A big question remains, though, on whether a heightened level of mobilization by Asian American organizations — such as the one that boosted Murthy’s nomination — would also significantly boost Asian American voter turnout. That depends, in part, on whether such mobilization is confined to lobbying efforts and campaign contribution activity, or whether it also includes significant investments in voter registration and turnout.

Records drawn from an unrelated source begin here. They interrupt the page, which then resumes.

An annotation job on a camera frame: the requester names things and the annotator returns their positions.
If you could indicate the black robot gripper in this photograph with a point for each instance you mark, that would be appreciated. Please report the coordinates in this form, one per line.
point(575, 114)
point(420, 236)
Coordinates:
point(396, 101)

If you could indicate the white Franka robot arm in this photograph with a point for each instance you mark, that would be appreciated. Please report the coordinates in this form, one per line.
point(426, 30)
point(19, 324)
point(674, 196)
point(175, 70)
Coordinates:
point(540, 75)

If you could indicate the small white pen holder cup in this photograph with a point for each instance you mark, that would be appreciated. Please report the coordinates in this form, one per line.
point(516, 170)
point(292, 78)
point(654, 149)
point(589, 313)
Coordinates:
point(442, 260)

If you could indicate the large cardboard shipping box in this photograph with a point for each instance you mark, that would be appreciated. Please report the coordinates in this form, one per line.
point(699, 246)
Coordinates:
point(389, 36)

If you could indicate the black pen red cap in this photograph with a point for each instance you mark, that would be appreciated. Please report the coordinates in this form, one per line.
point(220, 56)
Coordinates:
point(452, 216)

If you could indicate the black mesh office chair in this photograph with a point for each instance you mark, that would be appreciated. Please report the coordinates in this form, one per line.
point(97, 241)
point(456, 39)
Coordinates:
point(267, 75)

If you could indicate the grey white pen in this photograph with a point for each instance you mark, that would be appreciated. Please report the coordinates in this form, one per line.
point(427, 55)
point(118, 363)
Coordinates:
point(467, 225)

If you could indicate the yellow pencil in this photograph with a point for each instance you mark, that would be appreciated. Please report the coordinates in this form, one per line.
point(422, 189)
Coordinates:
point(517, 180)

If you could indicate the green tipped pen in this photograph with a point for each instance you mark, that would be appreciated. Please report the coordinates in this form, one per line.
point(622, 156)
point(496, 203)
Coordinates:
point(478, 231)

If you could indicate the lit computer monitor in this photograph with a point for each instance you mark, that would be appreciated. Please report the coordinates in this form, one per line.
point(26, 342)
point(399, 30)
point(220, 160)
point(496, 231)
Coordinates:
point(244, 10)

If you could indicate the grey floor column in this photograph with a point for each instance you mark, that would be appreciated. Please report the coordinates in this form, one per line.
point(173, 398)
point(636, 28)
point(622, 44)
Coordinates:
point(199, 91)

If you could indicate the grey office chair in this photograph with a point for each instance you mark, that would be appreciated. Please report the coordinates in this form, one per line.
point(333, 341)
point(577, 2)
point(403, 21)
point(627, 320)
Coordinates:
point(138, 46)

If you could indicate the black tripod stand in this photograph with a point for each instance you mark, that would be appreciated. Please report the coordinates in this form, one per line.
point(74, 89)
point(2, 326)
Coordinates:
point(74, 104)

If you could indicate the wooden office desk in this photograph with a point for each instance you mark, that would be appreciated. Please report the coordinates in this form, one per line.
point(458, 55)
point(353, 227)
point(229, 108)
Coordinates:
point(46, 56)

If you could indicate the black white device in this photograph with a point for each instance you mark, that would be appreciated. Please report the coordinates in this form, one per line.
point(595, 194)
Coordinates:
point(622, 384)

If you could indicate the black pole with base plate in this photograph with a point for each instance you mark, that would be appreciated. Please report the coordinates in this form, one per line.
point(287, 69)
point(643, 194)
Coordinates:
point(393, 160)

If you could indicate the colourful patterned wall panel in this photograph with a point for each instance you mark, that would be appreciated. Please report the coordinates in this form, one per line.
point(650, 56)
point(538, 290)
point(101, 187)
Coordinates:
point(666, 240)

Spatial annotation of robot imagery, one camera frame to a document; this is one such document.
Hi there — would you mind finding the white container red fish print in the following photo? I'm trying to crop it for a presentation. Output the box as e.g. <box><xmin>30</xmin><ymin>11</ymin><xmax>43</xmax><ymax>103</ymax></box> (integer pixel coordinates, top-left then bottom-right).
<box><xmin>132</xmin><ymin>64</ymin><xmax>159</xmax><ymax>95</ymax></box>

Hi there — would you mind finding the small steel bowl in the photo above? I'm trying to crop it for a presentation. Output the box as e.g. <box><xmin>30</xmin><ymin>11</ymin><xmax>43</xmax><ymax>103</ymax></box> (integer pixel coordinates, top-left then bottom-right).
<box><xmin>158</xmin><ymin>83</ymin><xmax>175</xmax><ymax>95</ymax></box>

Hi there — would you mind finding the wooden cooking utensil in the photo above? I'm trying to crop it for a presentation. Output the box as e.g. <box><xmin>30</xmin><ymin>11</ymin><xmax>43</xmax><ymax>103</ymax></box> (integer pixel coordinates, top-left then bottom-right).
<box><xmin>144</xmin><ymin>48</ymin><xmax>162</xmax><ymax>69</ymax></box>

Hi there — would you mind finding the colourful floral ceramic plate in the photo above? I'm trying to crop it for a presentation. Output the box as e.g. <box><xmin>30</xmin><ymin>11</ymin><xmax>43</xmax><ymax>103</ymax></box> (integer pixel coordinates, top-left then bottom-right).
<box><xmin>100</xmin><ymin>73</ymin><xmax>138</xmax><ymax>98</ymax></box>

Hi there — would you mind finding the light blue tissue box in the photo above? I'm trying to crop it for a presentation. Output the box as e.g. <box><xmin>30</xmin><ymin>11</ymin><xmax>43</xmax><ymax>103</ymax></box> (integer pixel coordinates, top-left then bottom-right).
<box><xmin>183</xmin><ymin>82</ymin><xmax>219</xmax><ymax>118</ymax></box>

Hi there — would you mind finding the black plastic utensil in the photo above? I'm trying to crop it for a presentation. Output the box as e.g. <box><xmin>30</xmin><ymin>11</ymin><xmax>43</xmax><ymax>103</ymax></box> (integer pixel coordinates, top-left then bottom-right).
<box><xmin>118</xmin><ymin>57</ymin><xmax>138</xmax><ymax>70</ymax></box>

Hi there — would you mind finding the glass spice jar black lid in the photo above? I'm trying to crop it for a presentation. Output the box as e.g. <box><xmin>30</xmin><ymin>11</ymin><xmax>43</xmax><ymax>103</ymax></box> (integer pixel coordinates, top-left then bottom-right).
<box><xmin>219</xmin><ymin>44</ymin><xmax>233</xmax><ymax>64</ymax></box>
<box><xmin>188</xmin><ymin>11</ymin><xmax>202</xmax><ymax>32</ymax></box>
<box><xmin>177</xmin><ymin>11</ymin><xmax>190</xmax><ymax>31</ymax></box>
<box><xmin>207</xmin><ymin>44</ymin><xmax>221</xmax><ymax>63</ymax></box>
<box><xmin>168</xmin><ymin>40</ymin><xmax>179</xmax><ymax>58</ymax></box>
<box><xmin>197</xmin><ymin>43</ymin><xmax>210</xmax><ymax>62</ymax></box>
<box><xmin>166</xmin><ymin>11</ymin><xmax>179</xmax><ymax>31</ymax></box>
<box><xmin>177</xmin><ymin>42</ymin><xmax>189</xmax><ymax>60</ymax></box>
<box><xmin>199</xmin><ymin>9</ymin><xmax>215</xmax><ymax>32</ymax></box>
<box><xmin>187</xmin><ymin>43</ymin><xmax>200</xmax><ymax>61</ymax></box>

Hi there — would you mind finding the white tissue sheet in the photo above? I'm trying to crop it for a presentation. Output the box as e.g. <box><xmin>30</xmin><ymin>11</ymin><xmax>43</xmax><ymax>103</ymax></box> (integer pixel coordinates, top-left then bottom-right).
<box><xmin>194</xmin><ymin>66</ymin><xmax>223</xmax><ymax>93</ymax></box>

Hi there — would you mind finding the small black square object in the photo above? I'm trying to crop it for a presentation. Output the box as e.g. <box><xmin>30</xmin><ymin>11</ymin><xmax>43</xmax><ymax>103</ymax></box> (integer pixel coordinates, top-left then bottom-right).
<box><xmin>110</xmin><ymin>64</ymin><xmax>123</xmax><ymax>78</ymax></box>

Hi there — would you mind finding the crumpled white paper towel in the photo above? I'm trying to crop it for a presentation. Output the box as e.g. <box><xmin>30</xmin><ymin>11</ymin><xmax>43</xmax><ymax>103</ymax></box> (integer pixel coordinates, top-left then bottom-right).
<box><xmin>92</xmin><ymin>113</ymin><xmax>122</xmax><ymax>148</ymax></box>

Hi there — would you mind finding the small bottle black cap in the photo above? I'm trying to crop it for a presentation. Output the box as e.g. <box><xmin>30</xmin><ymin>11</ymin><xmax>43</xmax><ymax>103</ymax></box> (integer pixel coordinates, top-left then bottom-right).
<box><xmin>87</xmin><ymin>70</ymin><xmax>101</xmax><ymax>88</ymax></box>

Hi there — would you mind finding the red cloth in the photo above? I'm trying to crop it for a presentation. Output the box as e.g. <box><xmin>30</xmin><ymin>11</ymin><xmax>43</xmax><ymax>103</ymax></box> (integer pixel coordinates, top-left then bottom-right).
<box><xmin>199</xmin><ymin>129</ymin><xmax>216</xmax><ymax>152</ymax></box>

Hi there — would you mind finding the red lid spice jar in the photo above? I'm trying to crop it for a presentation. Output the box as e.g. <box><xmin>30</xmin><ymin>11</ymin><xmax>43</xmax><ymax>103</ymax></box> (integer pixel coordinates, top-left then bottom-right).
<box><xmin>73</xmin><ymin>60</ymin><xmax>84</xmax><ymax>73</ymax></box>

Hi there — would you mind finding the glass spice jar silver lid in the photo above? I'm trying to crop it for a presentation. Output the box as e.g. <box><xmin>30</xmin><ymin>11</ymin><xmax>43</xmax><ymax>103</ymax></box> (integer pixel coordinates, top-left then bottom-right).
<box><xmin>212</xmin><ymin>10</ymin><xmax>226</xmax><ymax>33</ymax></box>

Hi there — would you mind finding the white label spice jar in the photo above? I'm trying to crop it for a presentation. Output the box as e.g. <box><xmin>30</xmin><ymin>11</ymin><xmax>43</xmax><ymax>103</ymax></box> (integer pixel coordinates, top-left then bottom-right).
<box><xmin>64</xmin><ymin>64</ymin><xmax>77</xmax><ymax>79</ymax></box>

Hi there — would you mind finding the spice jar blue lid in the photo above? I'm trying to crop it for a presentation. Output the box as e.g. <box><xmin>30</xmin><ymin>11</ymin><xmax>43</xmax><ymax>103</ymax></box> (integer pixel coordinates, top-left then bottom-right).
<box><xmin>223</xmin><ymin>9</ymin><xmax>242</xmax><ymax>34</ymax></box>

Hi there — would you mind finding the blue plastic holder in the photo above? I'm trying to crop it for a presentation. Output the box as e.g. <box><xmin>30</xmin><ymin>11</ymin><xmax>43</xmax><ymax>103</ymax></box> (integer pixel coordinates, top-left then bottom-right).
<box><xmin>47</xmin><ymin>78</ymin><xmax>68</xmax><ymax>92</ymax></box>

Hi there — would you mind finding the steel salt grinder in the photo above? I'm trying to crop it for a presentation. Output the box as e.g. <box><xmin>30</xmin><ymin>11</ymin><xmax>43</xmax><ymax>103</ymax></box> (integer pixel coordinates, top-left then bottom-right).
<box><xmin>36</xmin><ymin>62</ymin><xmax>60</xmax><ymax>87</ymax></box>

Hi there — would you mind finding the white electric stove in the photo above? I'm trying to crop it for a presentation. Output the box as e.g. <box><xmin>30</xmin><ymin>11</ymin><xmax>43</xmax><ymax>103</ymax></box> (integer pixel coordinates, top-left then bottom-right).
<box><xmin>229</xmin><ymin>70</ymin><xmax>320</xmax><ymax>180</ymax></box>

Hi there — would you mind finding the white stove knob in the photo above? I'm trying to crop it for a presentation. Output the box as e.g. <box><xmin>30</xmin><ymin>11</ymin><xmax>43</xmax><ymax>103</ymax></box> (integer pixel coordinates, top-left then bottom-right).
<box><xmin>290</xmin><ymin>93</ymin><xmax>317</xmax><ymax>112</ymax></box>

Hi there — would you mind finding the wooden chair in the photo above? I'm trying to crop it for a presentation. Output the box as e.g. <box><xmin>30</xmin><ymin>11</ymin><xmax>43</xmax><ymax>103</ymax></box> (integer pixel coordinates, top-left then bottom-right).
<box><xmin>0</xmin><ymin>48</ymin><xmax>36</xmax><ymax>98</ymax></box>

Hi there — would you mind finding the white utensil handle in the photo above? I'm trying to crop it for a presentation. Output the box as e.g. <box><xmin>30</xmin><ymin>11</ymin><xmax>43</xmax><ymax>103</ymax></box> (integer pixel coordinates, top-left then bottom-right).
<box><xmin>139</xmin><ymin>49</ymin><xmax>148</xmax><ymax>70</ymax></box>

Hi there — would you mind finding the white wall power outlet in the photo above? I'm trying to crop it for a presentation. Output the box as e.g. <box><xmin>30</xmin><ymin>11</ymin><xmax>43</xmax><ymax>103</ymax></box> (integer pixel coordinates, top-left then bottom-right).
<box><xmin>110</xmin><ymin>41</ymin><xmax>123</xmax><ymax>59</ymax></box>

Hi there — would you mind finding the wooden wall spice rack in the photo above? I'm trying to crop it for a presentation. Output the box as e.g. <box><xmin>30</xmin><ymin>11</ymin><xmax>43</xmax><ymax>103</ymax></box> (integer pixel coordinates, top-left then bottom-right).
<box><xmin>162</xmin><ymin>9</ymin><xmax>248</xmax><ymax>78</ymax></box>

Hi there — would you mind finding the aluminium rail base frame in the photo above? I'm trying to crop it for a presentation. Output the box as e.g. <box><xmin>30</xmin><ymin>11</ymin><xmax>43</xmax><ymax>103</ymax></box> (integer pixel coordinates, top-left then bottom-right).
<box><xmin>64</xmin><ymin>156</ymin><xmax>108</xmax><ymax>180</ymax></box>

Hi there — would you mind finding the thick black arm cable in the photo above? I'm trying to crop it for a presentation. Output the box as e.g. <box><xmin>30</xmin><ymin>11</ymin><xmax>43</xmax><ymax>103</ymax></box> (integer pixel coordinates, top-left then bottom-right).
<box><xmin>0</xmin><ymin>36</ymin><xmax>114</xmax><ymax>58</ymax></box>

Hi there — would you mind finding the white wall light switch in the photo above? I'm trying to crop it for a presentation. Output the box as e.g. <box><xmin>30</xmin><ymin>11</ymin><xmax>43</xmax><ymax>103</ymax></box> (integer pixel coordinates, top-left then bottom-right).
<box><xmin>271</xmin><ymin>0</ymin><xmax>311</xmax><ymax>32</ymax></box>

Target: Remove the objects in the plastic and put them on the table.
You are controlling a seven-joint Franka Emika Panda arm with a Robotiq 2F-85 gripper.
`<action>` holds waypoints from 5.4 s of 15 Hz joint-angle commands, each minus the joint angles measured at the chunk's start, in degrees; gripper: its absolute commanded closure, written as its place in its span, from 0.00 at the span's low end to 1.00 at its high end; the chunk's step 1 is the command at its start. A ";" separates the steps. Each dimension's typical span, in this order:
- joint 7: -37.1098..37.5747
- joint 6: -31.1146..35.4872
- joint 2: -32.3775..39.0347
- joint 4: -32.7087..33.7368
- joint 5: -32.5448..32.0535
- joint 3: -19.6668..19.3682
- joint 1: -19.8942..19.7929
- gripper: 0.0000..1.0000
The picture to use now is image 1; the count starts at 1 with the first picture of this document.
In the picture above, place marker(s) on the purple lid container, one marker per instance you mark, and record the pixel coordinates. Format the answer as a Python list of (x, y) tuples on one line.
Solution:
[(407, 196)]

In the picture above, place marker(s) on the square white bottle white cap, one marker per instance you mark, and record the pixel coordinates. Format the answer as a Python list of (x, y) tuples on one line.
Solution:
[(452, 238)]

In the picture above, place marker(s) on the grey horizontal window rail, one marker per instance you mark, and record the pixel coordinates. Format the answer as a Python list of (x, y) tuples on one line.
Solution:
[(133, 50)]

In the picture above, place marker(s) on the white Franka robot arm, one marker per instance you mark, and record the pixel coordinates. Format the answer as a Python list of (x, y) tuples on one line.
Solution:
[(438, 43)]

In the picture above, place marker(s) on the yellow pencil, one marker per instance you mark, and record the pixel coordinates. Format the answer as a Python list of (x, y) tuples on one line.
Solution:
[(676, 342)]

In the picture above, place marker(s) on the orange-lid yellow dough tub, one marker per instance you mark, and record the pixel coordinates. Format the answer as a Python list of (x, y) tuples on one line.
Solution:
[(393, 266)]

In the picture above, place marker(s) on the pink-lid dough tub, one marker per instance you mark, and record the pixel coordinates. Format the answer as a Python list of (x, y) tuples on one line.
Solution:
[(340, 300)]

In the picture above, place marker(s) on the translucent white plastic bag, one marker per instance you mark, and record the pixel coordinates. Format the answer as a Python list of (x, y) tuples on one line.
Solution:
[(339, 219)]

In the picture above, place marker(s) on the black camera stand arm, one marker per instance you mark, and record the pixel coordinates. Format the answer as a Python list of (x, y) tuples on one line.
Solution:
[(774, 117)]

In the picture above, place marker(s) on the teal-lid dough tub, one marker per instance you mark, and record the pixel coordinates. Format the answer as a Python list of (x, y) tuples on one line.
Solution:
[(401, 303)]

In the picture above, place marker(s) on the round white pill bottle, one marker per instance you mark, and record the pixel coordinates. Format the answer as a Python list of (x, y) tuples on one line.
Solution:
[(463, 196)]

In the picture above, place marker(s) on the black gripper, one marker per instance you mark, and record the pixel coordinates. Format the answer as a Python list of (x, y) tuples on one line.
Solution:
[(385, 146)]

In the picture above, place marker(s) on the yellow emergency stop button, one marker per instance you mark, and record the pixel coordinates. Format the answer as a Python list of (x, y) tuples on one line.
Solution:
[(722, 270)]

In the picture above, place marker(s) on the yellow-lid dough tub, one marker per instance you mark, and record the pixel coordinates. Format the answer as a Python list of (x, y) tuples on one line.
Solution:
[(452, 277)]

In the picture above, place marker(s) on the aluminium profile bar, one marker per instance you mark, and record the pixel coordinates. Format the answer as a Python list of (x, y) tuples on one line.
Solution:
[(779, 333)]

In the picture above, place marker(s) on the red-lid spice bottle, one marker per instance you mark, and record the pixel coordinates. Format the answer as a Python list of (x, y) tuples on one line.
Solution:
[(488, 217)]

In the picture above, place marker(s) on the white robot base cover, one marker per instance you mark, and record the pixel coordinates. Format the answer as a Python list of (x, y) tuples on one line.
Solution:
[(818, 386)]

Finally, while Asian American elected officials like Rep. Michael M. Honda (D-Calif.) and Rep. Tammy Duckworth (D-Ill.) have drawn voter support from a diverse array of Asian American groups in their congressional districts, we have not yet seen whether a national Asian American figure could generate the same kind of voter appeal.
3. Srinivasan’s nomination could prompt Asian Americans to begin contributing to campaigns in proportion to their wealth
One way that Asian Americans can have political influence beyond their states of residence is by making campaign contributions.
Our research (based in large part on Sono Shah’s dissertation work) has found that Asian Americans have not yet flexed their financial muscle politically in proportion to their national share of high earners. For example, Shah’s analysis of campaign contributions in 2011-2012 indicates that although Asian Americans make up 5 percent of high-income households (U.S. citizen-headed households earning more than $100,000 a year), they gave only 2.3 percent of all contributions to presidential, Senate, and House races in 2012.
But Asian American contributions have been growing sharply since 2004. And Indian Americans make up a growing share of total contributions by Asian Americans, increasing from about 15 percent in 1992 to 25 percent in 2012. A Senate confirmation fight over a historic candidacy like Srinivasan’s would probably boost campaign contribution activity among Asian Americans in general — and Indian Americans in particular —in ways never before seen nationally.
Even if the voting power of Asian Americans may be confined to fewer than a dozen states, some of those states are expected to have close Senate races in 2016. And Asian American citizens have growing financial power that has not yet translated into significant political power. A Senate nomination fight for Srinivasan could easily put that unrealized potential to work.
Karthick Ramakrishnan is professor of public policy and political science, and Sono Shah is a PhD candidate in political science. Both are at the University of California at Riverside and run the website AAPIData.com.